- Activity -
Please copy out the entries below exactly, beginning with the line that contains "(303, 98) to (182, 191): 83" and ending with the line that contains "Look at (245, 144)", and include nothing outside that span.

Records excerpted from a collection
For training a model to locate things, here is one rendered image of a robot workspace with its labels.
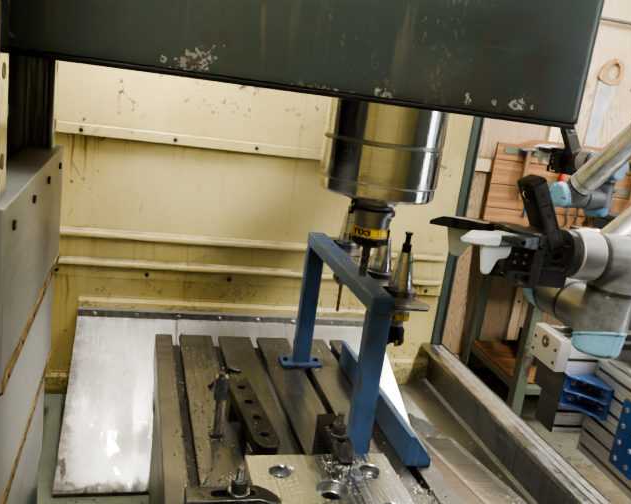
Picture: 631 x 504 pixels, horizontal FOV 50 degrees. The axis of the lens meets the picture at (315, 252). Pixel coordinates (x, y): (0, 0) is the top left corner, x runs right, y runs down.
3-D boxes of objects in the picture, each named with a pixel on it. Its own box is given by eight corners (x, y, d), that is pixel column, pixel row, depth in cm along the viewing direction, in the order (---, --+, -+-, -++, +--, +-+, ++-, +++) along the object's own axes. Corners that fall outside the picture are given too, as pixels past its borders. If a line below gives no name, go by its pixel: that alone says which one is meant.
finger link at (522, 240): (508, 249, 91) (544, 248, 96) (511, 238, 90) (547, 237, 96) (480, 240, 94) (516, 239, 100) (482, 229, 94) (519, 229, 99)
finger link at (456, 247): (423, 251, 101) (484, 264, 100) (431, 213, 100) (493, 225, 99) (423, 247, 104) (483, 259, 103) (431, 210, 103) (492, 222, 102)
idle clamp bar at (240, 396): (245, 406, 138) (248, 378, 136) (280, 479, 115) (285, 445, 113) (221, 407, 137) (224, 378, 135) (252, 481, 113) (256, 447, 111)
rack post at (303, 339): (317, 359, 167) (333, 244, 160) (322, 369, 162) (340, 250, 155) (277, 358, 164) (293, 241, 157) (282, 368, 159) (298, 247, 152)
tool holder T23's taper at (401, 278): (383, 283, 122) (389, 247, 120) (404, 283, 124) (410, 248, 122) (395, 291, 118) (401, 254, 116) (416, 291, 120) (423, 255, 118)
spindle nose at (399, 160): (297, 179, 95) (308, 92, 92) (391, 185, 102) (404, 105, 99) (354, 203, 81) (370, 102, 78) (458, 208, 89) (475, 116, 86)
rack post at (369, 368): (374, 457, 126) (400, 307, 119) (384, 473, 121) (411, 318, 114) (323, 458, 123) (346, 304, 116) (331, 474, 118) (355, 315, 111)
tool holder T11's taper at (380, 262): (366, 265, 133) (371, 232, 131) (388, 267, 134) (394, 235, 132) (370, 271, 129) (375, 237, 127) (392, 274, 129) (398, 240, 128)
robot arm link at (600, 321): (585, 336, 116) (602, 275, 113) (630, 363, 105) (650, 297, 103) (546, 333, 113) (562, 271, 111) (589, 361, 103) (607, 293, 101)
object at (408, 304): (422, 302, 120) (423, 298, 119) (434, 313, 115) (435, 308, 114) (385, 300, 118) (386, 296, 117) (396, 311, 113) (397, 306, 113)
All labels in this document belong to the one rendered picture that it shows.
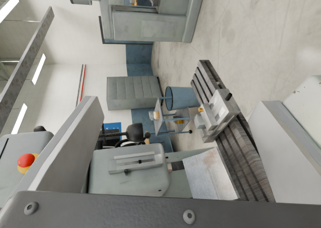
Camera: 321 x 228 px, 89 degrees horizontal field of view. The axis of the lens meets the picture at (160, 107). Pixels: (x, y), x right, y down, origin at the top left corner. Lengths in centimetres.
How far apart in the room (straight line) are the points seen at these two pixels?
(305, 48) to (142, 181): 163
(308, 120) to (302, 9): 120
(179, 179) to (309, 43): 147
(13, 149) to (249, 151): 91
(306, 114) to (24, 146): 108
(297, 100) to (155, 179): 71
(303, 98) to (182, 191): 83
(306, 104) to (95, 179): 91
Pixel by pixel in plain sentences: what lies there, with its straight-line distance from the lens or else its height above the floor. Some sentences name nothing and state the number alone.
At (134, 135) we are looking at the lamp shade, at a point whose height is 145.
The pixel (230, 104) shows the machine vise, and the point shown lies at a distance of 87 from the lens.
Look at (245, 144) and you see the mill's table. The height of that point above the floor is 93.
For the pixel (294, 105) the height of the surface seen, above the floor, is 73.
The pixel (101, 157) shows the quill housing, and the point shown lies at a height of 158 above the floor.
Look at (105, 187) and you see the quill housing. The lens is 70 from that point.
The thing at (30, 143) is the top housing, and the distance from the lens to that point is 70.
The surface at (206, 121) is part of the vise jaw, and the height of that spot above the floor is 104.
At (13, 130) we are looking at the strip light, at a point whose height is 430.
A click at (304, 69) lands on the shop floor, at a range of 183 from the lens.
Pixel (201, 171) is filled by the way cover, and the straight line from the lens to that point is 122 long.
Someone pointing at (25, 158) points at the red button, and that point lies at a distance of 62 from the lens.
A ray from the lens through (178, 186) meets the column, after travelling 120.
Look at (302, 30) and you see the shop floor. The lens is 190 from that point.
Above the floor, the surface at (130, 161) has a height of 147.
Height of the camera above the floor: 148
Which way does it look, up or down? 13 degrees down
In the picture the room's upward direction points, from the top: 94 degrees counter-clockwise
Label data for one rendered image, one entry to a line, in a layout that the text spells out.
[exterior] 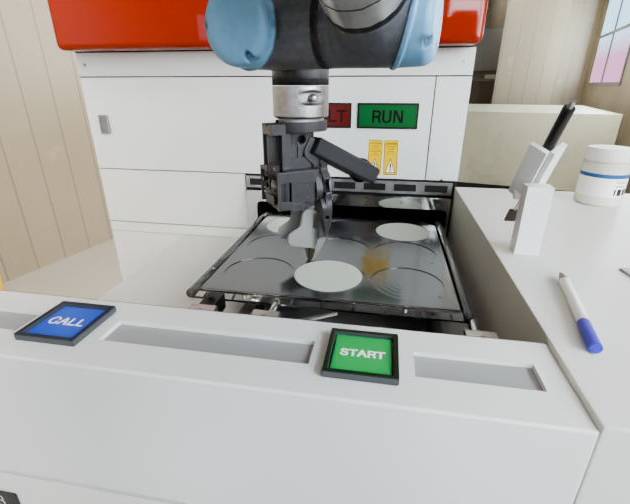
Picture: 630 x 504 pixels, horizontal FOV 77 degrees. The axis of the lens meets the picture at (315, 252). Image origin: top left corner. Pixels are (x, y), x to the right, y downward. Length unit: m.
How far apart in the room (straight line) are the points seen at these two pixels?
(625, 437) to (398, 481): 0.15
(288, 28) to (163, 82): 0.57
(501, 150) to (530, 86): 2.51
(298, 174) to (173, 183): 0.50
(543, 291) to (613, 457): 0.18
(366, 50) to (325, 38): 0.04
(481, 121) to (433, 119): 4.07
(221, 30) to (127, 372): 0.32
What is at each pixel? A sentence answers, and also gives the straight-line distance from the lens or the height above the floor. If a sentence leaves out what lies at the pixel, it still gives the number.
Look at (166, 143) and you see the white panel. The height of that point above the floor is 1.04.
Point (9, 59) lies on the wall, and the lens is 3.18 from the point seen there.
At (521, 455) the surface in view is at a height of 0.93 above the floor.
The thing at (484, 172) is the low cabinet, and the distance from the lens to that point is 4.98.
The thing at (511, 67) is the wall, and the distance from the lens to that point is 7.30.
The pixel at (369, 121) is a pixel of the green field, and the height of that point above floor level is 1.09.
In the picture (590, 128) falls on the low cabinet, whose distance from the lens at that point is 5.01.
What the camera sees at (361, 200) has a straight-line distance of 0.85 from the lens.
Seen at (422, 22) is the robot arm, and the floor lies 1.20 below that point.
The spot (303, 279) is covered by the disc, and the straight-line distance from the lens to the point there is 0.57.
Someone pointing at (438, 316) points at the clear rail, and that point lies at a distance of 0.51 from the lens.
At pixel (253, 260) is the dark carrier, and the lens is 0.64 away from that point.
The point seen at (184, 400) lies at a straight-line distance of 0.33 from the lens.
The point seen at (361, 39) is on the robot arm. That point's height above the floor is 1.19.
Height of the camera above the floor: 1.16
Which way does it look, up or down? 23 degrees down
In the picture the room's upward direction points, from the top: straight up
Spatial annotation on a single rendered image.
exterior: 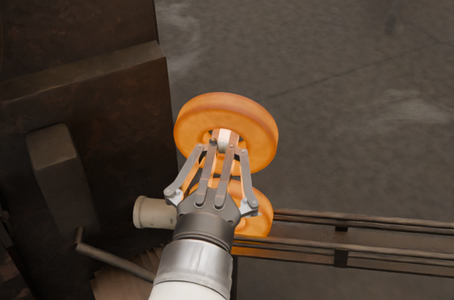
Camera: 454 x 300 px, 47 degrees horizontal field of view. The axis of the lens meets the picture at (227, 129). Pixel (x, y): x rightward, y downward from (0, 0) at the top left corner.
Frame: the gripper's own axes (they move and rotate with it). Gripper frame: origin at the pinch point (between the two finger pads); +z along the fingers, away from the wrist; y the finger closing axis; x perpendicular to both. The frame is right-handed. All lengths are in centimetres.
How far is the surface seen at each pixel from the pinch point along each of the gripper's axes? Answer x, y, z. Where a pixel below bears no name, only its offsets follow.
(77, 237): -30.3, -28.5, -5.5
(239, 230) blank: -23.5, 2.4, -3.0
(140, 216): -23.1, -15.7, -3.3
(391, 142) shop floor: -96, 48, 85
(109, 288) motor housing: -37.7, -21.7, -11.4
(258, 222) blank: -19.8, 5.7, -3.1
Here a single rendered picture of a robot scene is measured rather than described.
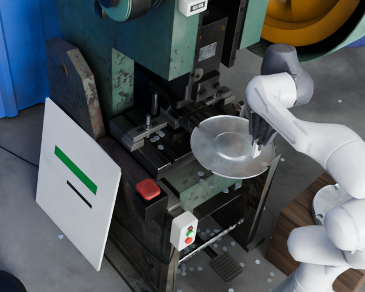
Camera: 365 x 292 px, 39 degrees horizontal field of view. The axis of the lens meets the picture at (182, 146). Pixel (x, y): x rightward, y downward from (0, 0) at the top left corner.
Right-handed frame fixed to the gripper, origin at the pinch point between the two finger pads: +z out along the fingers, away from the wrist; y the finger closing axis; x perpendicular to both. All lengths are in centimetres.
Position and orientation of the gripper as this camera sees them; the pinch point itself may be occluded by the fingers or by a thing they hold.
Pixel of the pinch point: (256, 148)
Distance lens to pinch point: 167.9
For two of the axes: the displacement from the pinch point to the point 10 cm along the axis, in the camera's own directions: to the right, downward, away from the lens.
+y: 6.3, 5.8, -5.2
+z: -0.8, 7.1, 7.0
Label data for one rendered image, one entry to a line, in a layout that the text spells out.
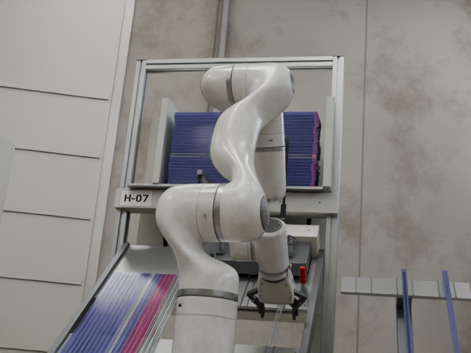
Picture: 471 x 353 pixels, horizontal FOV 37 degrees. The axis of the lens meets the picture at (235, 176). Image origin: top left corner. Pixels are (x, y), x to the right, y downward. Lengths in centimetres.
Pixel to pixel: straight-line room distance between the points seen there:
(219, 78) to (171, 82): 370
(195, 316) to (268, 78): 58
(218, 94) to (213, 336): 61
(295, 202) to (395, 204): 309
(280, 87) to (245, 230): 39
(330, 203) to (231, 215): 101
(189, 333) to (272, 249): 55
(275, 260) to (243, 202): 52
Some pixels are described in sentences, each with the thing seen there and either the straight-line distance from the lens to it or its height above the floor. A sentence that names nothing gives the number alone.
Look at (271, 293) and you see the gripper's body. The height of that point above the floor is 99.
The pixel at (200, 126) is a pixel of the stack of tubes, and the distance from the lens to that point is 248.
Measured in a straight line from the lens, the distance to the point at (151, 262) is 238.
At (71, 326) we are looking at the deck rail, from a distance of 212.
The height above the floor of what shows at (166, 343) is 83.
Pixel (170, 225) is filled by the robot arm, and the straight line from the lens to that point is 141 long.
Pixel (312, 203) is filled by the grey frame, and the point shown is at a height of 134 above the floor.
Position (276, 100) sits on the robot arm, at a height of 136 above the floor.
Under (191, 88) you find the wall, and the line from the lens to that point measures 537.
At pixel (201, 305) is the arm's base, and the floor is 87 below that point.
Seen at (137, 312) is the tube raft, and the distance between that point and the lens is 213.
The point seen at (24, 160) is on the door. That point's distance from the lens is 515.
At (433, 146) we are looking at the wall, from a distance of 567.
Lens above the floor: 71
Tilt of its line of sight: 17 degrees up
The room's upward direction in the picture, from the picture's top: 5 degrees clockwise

- Task answer -
(303, 98) to (182, 191): 83
(306, 104) to (95, 179): 91
Pixel by pixel in plain sentences: what lies there, with its straight-line distance from the lens or else its height above the floor. Some sentences name nothing and state the number alone.
At (134, 135) we are looking at the lamp shade, at a point whose height is 145.
The pixel (230, 104) shows the machine vise, and the point shown lies at a distance of 87 from the lens.
Look at (245, 144) and you see the mill's table. The height of that point above the floor is 93.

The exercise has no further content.